The competition situation in the next stage of the blockchain industry may be that some projects have worked hard to write contracts to make products, and then they will be replaced by an aggregation product with excellent user experience, beautiful front-end design, and strong product iteration capabilities. Cut off the largest piece from the cake. In fact, this has already begun to appear in the CVX nesting dolls some time ago.

From Crypto Kittiy to today, NFT has entered a stage of rapid development. Every day there are new hot spots, new narrative logic, and new demands are born. Since the development resources of the project party are limited, it is necessary for the project party to have a keen sense of smell to discover which are the long-term real needs, and consider the ROI behind each new function iteration, so that the product iteration capability can be transformed into a good one. Product user experience, this is the real moat of a project.
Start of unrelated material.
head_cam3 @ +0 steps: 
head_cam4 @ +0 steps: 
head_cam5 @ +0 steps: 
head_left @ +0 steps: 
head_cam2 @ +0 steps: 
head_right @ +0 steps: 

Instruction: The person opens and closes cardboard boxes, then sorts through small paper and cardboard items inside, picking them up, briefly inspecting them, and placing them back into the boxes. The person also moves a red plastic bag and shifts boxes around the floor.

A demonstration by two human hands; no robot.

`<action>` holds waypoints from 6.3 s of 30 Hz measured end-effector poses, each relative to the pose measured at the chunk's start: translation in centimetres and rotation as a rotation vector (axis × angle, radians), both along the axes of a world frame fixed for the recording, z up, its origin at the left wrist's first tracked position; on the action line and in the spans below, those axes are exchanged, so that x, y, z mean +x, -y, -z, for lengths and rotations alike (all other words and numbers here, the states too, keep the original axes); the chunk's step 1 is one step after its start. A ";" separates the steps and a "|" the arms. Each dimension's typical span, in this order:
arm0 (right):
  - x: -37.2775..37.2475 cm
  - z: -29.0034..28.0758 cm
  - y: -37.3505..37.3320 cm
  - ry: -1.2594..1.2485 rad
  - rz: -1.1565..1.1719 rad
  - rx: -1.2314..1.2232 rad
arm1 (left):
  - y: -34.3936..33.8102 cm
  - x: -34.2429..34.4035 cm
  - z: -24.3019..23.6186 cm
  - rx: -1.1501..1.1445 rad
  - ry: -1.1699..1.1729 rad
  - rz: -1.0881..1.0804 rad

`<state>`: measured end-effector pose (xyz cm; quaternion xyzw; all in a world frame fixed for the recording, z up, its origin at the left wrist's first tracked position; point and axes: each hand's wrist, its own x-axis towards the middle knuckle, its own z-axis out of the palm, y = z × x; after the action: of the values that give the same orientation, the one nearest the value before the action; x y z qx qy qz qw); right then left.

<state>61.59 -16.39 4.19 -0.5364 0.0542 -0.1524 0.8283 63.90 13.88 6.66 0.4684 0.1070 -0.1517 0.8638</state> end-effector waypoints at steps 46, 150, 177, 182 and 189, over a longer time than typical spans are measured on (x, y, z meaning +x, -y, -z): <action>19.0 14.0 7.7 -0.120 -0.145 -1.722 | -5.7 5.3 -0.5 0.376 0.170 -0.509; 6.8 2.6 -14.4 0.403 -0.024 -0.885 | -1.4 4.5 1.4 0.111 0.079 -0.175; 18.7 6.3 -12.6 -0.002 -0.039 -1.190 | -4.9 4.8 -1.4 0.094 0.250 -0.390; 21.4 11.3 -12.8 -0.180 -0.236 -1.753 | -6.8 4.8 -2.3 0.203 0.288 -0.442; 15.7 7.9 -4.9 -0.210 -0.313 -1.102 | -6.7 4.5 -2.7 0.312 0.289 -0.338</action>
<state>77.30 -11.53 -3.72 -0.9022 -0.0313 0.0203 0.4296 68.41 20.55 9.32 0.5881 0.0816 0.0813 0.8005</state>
Still taking Gem as an example, under the upsurge of Free Mint, Gem has developed a ranking database of Mint data, and directly provides the function of one-click mint on Gem official website, which solves the pain point that users dare not mint NFT and collect data at will. This is only a small part of its recent updates, but you can see how a good product uses its own development capabilities to iterate the product. Opensea, which acquired Gem, also recently launched its own Seaport protocol, and updated the front-end page that has remained unchanged for thousands of years to launch several small functions that should have been there long ago. The first-mover advantage is of course crucial, but active product iterations in the right direction are the magic weapon for maintaining dominance.

(3) Social attributes

(3) Social attributes

Whoever can build the NFT community into the NFT exchange will have the biggest moat.

In fact, the social value of NFT has not been captured by NFT exchanges. The NFT community is mainly concentrated on Discord, and the announcement of the project party is mainly distributed through Twitter and Discord. The experience of NFT users is fragmented.

epilogue

epilogue

epilogue

One of the reasons for writing this article is that I think the future prospects of the NFT market are far more than that. At this point in time, we will feel that Opensea’s position is almost unshakable, but if the time is extended to three to five years, maybe Five years later, another batch of NFT exchanges competed in this market. Imagine the changes in the competitive landscape of exchanges in the currency circle in the past ten years. The one I mentioned above may not be just a horror story, so I tried to find some key points of the success of the exchange to verify my investment logic, but I always I feel almost meaningless.

Finally, all content in this article does not constitute investment advice, DYOR.